Hydrogen & Oxygen Production & Liquification

This first stage of the ULSF project is the production and liquification of Hydrogen and Oxygen. The objective here is to estimate a first experiment.

The ULSF goal is to minimize capital intensity and maximize reproducibility for any effective degree of efficiency in establishing its technology kernel. Applying these principles to this area, we're looking for a low energy solution to the production and liquification of Hydrogen and Oxygen. Energy and material capital consumers of concern include pumping gas to high pressure, which would be avoided if possible.

Hydrogen and Oxygen production is planned with a Hoffman Apparatus powered Solar Photovoltaic Cells.

The general scheme is shown here. Gas O₂ and H₂ is produced on the left and collected in gas reservoir tanks for each liquifier. On the right is an air liquifier, which needs to supply liquid air to the H₂ and O₂ liquifiers.

From what I understand, a single column Joule Thomson cooler can liquify air. The critical parameter is the effect of the expansion of gas in the column, either heating or cooling. This is determined by pressure and temperature, and is detailed in "Joule Thomson Inversion Curves and Related Coefficients".

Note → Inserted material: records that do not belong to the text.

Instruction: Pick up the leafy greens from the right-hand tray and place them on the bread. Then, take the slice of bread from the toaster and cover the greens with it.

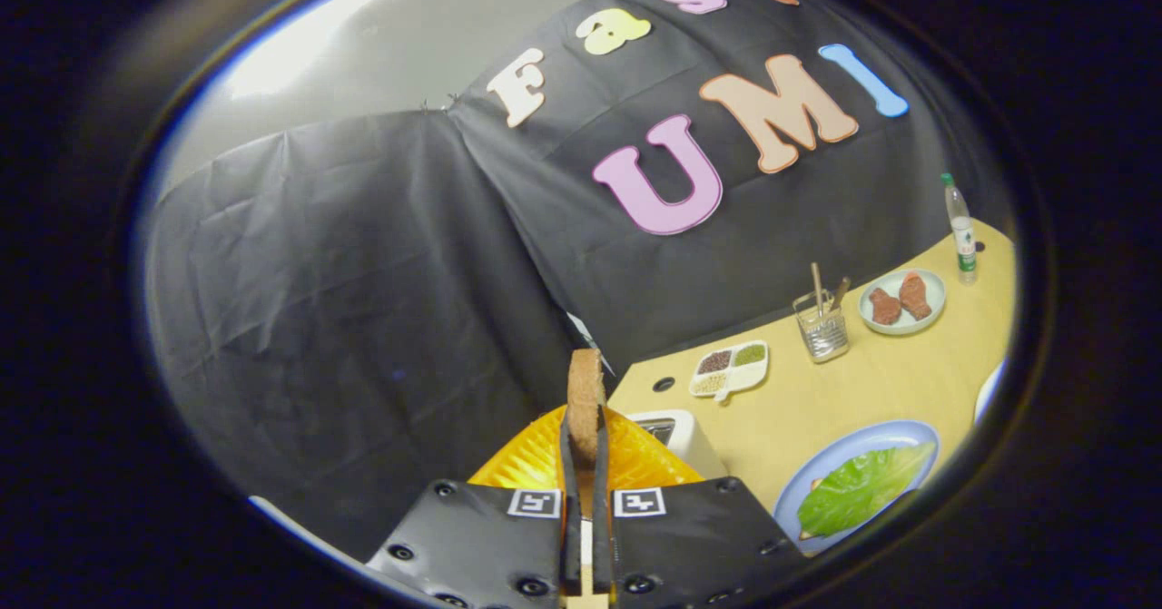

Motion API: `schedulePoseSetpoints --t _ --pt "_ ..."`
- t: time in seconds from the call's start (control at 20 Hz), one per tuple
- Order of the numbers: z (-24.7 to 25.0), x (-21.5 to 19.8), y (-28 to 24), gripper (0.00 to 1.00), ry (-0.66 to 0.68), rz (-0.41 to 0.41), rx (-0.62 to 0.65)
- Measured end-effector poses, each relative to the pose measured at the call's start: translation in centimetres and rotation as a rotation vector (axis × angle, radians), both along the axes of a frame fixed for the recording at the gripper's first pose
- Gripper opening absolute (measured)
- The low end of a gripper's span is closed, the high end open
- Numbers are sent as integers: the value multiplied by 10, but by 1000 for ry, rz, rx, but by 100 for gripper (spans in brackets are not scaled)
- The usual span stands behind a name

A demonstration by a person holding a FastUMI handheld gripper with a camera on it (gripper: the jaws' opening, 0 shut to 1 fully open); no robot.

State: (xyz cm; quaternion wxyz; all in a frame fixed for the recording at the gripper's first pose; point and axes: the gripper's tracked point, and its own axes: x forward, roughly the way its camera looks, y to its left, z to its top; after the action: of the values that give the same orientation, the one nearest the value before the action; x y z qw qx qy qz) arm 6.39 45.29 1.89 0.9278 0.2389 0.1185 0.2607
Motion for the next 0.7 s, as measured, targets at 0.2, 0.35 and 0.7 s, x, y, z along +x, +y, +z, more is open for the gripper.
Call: schedulePoseSetpoints --t 0.2,0.35,0.7 --pt "-2 0 -71 7 -3 -102 78" --pt "-22 -1 -124 7 43 -159 177" --pt "-125 6 -184 7 185 -181 249"
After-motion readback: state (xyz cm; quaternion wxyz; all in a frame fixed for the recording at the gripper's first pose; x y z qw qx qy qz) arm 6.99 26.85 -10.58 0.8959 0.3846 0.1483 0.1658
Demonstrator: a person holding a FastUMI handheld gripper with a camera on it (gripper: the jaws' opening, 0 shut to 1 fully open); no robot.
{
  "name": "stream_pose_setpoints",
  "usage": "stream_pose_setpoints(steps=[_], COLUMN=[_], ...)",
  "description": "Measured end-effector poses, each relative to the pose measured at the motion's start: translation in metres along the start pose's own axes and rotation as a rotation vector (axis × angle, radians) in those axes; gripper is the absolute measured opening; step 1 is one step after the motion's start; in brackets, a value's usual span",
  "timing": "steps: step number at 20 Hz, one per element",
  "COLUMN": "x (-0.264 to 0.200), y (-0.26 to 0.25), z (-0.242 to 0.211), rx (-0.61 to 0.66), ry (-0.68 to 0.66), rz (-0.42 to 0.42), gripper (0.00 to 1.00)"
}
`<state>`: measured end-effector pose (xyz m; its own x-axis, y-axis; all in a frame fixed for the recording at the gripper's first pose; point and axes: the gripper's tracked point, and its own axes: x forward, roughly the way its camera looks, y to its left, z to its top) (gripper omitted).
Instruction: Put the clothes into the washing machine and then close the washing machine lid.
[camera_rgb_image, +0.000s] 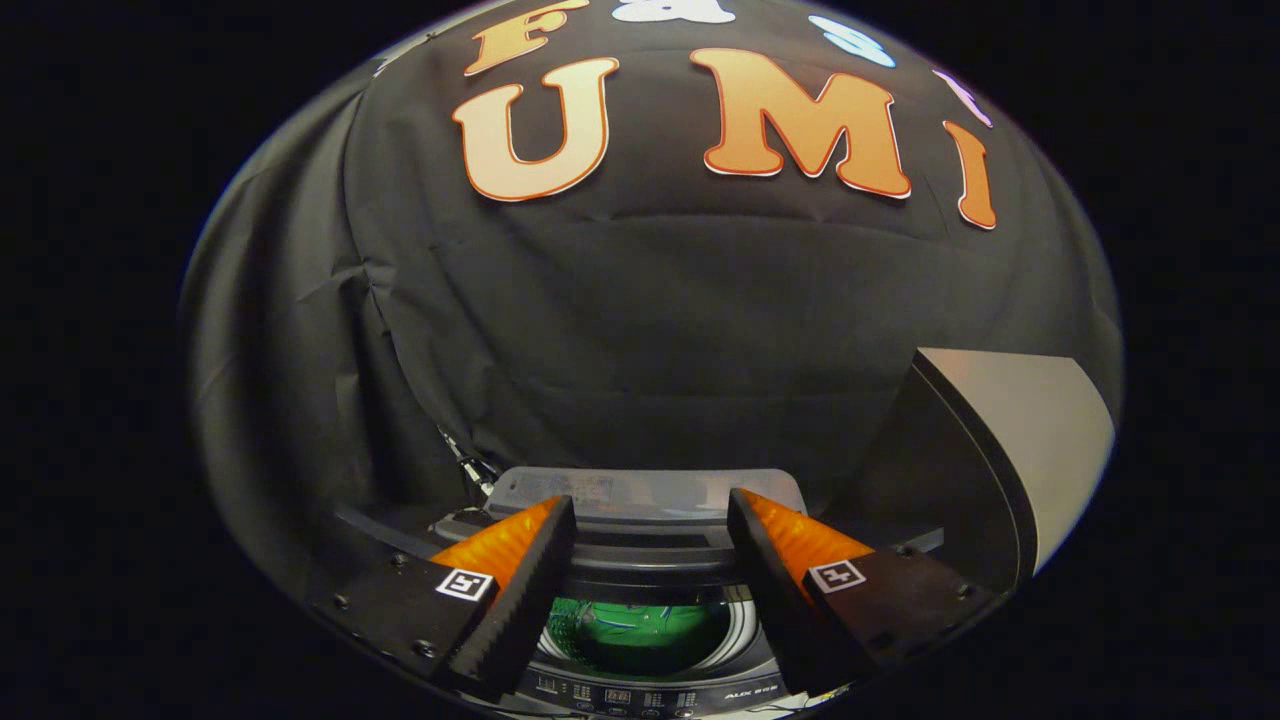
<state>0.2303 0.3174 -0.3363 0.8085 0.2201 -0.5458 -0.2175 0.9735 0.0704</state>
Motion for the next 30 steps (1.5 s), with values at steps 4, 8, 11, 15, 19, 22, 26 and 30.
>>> stream_pose_setpoints(steps=[4,8,11,15,19,22,26,30], x=[0.014,0.020,0.028,0.034,0.021,0.002,-0.038,-0.086], y=[-0.002,-0.001,-0.001,-0.001,0.002,0.007,0.008,-0.001], z=[-0.039,-0.082,-0.112,-0.138,-0.123,-0.095,-0.039,0.019], rx=[0.032,0.035,0.047,0.049,0.045,0.037,0.038,0.023], ry=[0.091,0.169,0.216,0.266,0.235,0.183,0.074,-0.043], rz=[0.009,0.010,0.008,0.011,0.025,0.045,0.066,0.071], gripper=[0.98,0.99,0.99,0.98,0.99,0.98,0.98,0.98])
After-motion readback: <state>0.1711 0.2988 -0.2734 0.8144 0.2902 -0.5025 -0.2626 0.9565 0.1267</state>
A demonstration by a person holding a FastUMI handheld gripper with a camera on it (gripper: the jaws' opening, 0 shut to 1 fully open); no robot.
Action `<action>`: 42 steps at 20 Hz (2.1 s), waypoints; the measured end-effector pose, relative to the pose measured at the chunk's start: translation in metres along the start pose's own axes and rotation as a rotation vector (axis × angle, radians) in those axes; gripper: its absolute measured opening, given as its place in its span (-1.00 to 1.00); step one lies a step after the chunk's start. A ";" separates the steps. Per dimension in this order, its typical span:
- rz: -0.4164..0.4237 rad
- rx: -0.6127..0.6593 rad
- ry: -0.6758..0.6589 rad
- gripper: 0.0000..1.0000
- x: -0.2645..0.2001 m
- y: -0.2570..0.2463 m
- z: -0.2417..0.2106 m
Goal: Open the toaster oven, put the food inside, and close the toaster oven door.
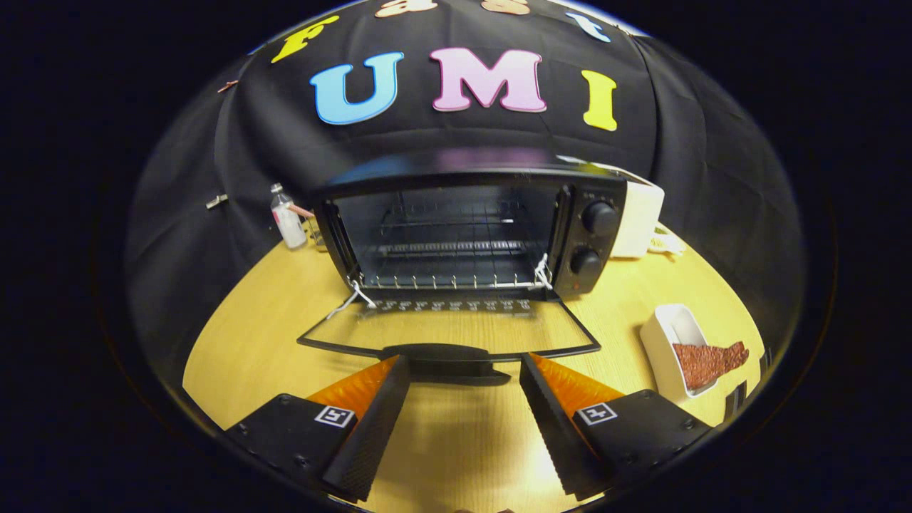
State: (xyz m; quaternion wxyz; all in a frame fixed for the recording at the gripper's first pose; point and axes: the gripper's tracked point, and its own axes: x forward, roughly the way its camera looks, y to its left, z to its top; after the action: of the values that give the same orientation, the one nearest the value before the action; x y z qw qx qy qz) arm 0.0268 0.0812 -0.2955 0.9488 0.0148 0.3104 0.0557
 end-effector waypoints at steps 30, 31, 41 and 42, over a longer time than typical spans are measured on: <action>0.136 0.263 0.334 0.91 -0.046 -0.294 -0.022; 0.168 0.267 0.359 0.73 -0.041 -0.295 -0.027; 0.341 0.334 0.502 -0.52 -0.026 -0.287 -0.033; 0.345 0.338 0.503 -0.56 -0.024 -0.287 -0.034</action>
State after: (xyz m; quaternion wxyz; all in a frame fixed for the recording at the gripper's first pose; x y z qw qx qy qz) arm 0.0150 -0.2068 -0.3270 0.8034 0.2098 0.5323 0.1649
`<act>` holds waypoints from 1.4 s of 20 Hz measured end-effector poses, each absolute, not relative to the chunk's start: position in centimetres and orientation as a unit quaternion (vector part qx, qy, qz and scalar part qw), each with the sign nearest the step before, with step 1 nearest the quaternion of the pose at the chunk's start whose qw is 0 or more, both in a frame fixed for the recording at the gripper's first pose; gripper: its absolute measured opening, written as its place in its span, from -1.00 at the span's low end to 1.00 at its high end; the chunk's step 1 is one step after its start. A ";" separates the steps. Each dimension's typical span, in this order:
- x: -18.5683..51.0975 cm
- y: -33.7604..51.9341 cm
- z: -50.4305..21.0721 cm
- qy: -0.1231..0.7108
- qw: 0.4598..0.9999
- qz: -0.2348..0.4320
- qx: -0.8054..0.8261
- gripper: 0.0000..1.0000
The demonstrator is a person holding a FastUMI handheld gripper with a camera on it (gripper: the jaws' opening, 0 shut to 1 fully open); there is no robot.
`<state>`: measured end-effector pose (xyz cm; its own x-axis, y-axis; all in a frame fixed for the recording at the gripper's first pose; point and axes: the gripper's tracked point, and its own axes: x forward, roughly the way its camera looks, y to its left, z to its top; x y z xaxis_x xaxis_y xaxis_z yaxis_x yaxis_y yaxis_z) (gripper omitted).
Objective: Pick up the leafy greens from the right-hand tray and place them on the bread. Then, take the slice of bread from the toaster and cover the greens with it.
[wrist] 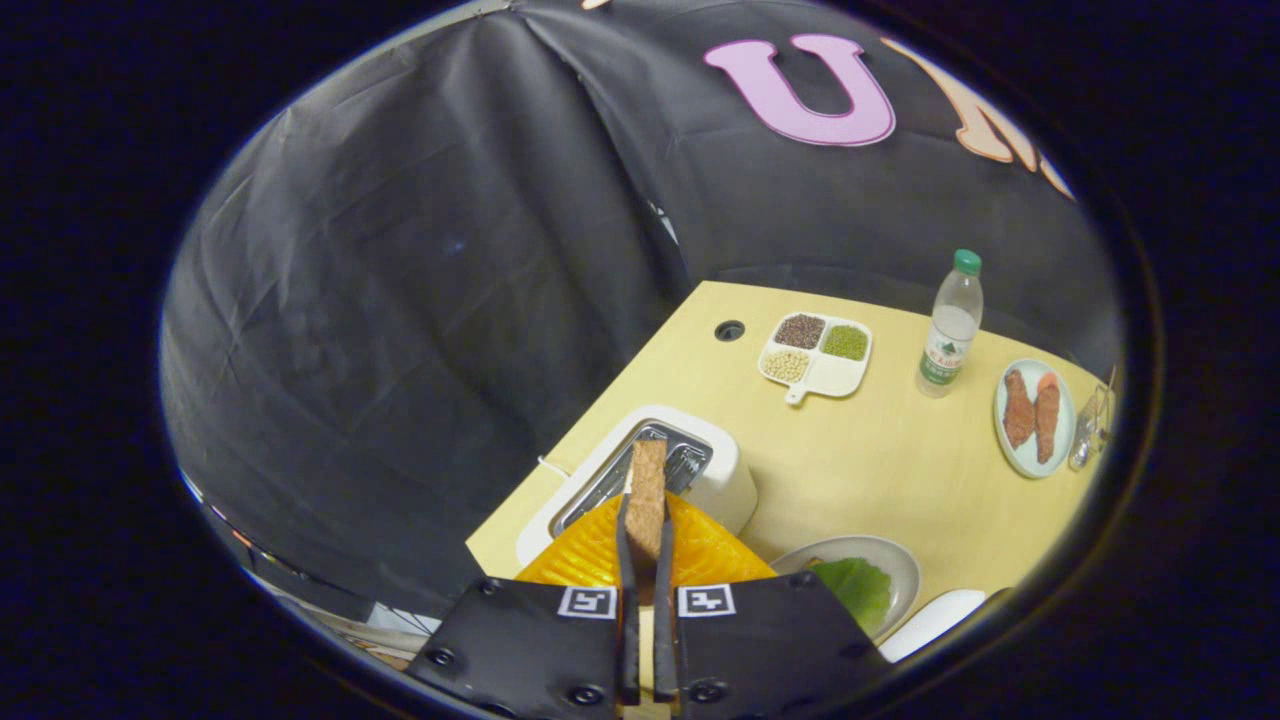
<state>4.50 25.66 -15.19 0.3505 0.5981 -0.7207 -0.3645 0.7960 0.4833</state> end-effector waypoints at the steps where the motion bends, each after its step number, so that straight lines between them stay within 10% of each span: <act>1: 4.4 25.1 -14.9 0.484 0.815 0.294 0.124 -0.83; 28: -0.1 13.5 -25.3 0.525 0.810 0.195 0.172 -0.83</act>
<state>-0.10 13.51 -25.34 0.3720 0.4974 -0.7838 -0.1357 0.8644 0.4842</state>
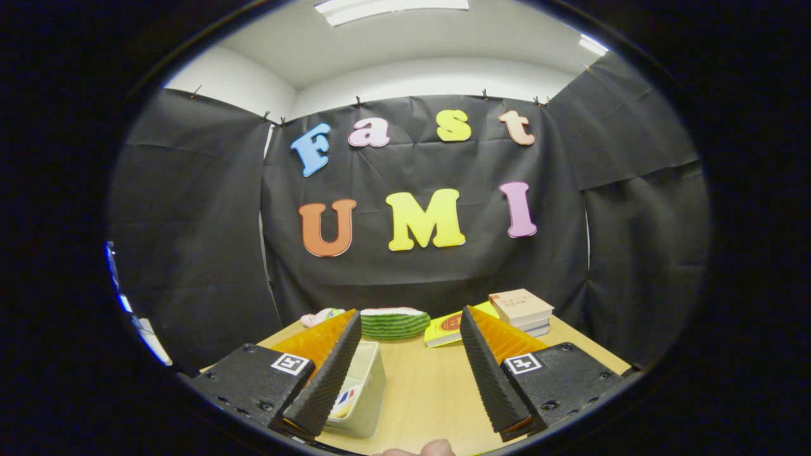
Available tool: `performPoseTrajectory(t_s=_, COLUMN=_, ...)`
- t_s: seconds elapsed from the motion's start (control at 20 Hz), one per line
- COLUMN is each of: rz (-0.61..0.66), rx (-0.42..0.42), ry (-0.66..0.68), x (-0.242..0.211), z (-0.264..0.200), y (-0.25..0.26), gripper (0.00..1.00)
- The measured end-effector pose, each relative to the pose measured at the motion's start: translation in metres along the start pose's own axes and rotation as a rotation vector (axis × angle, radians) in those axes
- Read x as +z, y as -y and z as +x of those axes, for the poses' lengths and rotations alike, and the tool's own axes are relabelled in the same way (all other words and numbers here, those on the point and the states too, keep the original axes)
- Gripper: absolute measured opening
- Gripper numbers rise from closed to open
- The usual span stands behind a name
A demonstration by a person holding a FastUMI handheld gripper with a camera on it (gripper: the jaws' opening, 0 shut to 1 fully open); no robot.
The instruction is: Open the storage box then place both shoes into the box .Put the left shoe in first, then the right shoe, with the right side of both shoes facing outward in a uniform manner.
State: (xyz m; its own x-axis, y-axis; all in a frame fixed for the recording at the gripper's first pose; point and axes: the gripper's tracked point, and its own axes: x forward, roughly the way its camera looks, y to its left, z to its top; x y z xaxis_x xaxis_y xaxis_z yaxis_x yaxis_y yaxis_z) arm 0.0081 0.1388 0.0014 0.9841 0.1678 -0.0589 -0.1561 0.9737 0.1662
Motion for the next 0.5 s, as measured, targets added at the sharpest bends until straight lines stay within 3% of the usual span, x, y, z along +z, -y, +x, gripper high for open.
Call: performPoseTrajectory(t_s=0.5, rz=-0.009, rx=-0.049, ry=-0.018, x=0.0, z=0.004, y=0.02, gripper=0.97)
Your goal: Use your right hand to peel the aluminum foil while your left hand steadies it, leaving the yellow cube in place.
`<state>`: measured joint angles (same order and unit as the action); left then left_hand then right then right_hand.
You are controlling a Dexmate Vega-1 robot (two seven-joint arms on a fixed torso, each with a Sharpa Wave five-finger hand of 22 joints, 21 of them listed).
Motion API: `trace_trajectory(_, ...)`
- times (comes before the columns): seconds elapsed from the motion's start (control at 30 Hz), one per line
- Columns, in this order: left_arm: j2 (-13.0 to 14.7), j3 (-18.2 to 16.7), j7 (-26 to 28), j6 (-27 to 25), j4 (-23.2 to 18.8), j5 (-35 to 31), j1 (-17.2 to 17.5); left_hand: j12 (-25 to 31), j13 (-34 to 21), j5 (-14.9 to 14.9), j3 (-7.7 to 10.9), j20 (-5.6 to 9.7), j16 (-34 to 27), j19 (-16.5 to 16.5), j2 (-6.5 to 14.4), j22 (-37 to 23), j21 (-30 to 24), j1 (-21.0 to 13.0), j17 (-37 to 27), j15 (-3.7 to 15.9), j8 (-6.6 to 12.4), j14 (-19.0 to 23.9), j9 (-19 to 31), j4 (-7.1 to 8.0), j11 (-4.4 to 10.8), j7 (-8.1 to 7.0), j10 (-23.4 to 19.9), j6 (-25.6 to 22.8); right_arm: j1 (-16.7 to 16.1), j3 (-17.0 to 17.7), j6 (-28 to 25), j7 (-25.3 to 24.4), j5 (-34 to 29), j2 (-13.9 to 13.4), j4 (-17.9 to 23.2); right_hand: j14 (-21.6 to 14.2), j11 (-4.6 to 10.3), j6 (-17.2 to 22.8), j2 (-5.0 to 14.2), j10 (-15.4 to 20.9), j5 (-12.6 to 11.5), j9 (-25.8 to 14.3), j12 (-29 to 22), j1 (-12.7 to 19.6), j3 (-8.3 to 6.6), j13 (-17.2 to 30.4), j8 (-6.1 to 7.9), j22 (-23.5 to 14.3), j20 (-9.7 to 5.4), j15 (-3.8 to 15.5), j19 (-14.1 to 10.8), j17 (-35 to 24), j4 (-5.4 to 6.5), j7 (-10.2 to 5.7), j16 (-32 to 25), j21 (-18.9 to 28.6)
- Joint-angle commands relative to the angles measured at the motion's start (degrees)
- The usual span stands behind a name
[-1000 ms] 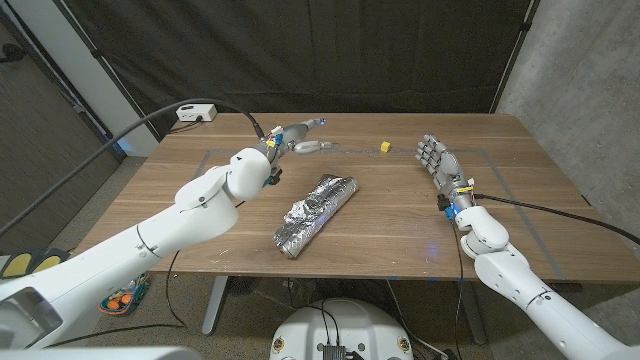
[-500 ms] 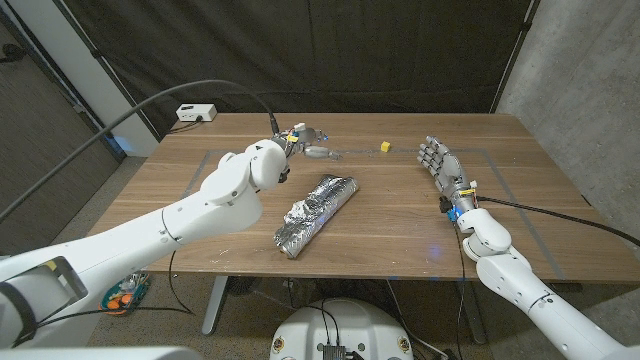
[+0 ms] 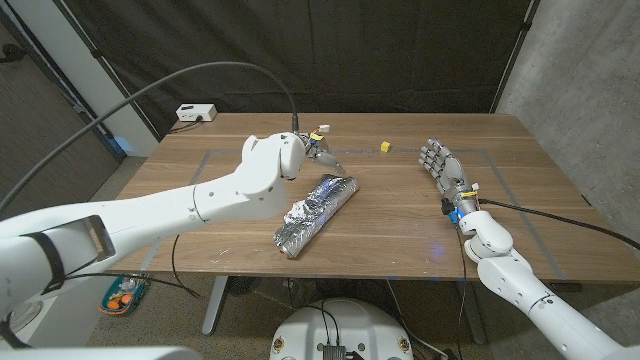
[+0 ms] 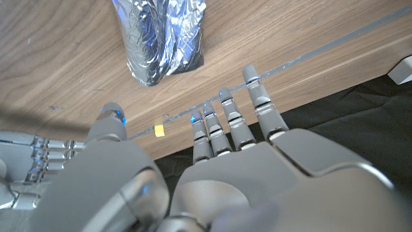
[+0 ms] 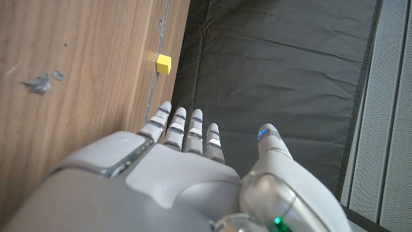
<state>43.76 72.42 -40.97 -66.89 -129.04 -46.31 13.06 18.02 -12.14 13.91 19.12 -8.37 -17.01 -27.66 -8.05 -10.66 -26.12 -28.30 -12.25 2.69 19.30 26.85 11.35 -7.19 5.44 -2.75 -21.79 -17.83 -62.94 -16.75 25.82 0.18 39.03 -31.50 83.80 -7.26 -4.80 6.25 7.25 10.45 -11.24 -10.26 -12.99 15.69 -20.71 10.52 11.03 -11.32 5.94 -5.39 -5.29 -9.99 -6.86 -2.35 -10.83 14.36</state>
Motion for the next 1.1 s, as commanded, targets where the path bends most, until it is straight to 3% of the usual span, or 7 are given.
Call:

The interior of a liquifier is a set of heat exchangers.

In this diagram, the two column liquifier on the left is shown with a column for the working fluid on the right. Within the two column liquifier, the right hand column is cooled by an evaporating volume of the liquid working fluid. The left hand column is cooled by the expansion of gas from the bottom of the column. According to the temperature of the gas, some part will liquify in expansion.

The liquifier and gas must be cooled to a temperature under the inversion curve in order that the gas expansion is cooling. And in order to reach the temperatures required, the liquifier requires vacuum containment and radiative shielding.

The expansion valve is shown in the bottom of the left hand column. A "porous plug" is employed to serve a couple purposes. It maintains a pressure differential between the interior of the column and the interior of the heat exchange tubing within the column. And it serves to cause some period of time to accompany the expansion. This writer wonders whether an interesting course of experimentation would be to employ a capillary tube that could be measured and reproduced with particular precision.

Work to be done includes developing an understanding of "Curves and Coefficients", grasping the temperature- pressure relation, and an experimental definition of pressures within the components.

Thanks to the Space Tweep Society for supporting this work

A cryogenic H2+O2 technology set

The objective of this white paper is to outline a technology set for basic capabilities in open source space flight engineering.

Composite materials and cryogenic H2+O2 propulsion make possible an ultra light economy of scale for performing work in space including the deborbiting of space debris, the videography of space events, and the flight and return of experiments in systems and materials.

In traditional, large scale space flight systems, there exists an economy of scale in the large, where the marginal cost of additional mass to orbit is decreasing. This fact made possible the Apollo missions in the Saturn V, and promotes the efficacy of Heavy Lift Vehicles today.

At the opposite end of the spectrum is another kind of economy in the small scale. Very light weight, robotic space flight vehicles are practical via current technology and modest budgets for small groups of engineering hobbyists and small technology businesses.

As open source engineering has done for software on the internet, the internet itself, the world wide web and for millions of web sites and desktops around the world, open source engineering can do for space flight today.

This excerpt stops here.